_Your instructions:_ Which of the lines in the data mention the string "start"? List them all.

::::::::::

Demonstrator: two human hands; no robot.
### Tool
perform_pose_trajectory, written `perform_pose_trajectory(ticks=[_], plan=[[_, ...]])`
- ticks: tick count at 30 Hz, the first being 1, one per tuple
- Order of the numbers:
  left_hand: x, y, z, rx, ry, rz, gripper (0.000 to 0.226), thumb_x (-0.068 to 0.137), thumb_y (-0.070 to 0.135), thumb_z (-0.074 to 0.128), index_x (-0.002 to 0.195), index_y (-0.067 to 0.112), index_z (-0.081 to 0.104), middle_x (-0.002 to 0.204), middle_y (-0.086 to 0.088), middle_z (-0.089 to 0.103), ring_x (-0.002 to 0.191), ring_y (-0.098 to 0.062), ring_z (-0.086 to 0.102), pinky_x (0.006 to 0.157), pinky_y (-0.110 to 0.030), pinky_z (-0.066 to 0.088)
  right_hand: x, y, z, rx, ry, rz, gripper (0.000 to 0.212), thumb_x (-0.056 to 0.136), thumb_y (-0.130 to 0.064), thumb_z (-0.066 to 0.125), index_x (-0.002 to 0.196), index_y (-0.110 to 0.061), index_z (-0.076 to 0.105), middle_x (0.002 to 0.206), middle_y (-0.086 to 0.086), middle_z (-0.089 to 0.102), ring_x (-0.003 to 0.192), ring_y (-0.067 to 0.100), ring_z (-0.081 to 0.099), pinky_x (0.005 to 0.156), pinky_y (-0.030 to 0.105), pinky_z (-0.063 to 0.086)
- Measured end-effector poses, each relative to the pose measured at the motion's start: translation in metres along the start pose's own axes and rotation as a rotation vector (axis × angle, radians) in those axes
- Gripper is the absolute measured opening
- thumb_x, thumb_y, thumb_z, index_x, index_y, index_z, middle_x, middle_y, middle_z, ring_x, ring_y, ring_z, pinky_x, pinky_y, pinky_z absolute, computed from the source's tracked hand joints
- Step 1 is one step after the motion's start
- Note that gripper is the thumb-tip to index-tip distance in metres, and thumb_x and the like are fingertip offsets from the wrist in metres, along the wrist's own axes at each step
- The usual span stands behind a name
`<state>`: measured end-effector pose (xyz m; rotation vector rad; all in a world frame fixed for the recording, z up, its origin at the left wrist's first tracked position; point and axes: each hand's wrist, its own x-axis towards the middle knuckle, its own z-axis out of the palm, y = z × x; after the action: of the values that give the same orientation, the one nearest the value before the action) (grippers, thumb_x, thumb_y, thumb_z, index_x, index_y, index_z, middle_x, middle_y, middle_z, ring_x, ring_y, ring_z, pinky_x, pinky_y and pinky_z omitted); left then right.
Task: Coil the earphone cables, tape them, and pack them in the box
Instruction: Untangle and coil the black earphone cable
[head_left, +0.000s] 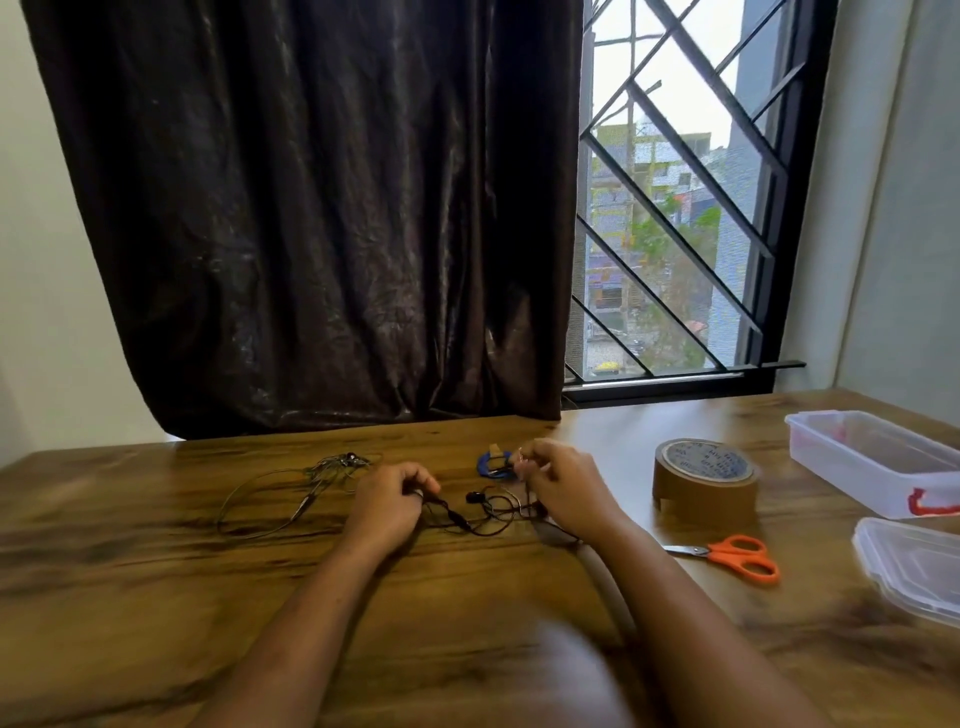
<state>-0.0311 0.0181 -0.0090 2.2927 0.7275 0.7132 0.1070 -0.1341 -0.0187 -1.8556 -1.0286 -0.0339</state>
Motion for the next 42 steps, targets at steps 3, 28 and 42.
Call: perform_pose_trajectory(ticks=[3,28,42], plan=[[0.001,0.000,-0.001,0.037,-0.027,-0.007,0.031,0.088,0.005,0.057,0.079,0.034,0.059,0.104,0.011,0.060,0.098,-0.006,0.055,0.085,-0.024,0.047,0.004,0.003,-0.006,-0.037,0.258,-0.021,0.014,0.098,-0.017,0.049,0.096,-0.016,0.063,0.090,-0.004,0.057,0.078,0.004,0.054,0.065,0.010,0.041],[-0.009,-0.002,0.021,0.374,-0.351,0.258,0.043,0.090,0.054,0.047,0.132,0.047,0.043,0.142,0.016,0.040,0.134,-0.012,0.028,0.106,-0.040,0.023,-0.004,-0.012,0.006,-0.124,0.381,-0.224,0.056,0.096,-0.008,0.045,0.146,-0.028,0.032,0.134,0.003,0.055,0.111,0.020,0.057,0.079,0.027,0.050],[-0.006,0.003,0.011,0.367,0.329,0.407,0.006,0.096,0.025,0.045,0.091,0.024,0.047,0.081,0.012,0.045,0.068,-0.004,0.045,0.056,-0.019,0.036,-0.002,-0.021,0.009,-0.765,0.425,-0.071,0.041,0.071,-0.018,0.070,0.111,-0.021,0.061,0.110,0.002,0.061,0.103,0.028,0.054,0.074,0.037,0.043]])
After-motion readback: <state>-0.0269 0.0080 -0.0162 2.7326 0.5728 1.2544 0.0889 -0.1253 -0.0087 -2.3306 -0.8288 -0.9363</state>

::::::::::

_Written solution:_
- Measured end-effector poses, each relative to the pose measured at the motion's start: translation in metres along the start pose's own axes and rotation as a rotation vector (axis × angle, radians) in those axes
- Step 1 is one step after the motion's start

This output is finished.